◆ **Exercise aim**: Under this line is a listing; return exactly the lines starting at the one with "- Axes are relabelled" and running down to the one with "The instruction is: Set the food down", and leave out its pictures.

◆ **Exercise data**:
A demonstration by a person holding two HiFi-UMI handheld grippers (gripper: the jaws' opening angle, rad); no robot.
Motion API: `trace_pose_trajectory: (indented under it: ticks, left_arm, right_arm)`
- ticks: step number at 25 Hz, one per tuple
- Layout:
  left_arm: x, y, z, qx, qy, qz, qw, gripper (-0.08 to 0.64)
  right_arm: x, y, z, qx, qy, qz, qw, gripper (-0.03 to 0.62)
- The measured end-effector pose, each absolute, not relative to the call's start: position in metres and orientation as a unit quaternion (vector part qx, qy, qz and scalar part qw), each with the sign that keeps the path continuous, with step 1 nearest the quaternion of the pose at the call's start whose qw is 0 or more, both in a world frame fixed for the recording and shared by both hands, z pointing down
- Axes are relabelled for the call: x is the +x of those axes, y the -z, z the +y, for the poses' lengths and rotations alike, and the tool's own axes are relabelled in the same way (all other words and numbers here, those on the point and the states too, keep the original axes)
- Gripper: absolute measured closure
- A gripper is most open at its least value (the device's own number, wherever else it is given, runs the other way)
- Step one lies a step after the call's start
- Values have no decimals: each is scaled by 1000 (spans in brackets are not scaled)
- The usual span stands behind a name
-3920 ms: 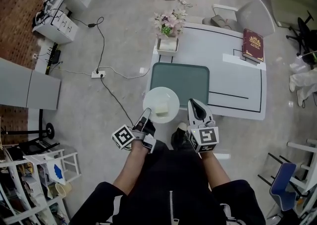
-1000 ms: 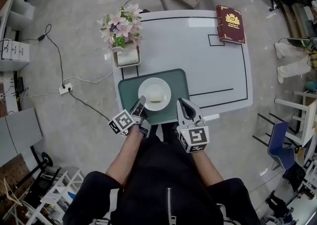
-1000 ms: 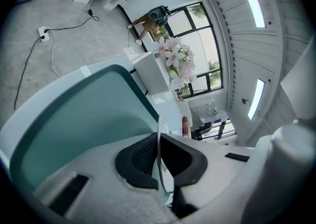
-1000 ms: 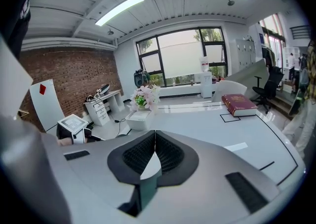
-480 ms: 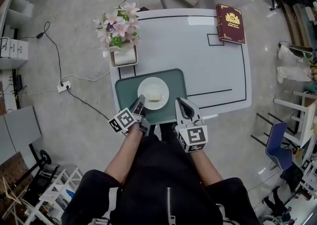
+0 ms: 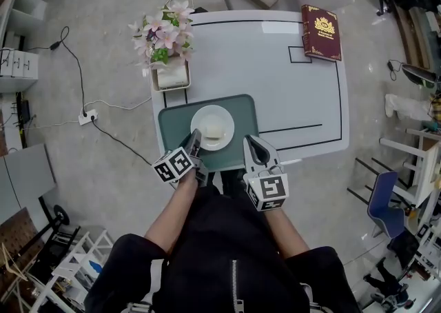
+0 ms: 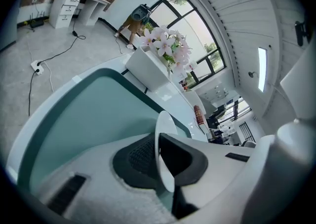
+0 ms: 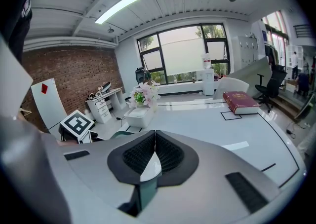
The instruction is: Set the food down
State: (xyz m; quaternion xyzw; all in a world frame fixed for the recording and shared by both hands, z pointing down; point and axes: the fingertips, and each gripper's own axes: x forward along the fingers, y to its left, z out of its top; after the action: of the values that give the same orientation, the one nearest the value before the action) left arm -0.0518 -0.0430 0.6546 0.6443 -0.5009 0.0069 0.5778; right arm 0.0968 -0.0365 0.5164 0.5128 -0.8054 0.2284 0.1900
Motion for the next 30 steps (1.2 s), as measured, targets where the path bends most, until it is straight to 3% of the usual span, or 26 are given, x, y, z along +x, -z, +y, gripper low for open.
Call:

◆ **Answer box**:
- Axes are relabelled for the call: x is the +x of those axes, y the -z, z the +y, for the poses' lengths and rotations alike, and the tool's own axes are relabelled in the same way (all other words and numbers here, those on the point and the states too, keep the original axes)
- Gripper: absolute measured closure
- A gripper is most open at its least value (the device's own number, wherever else it is given, runs the other way)
- Step one lies a step after the call's start
- Values have no decimals: each is scaled by 1000 (spans in brackets are not scaled)
- The usual span stands behind a name
-3920 ms: 
-1000 ms: 
-1000 ms: 
-1000 ms: 
-480 ms: 
+0 ms: 
+0 ms: 
+0 ms: 
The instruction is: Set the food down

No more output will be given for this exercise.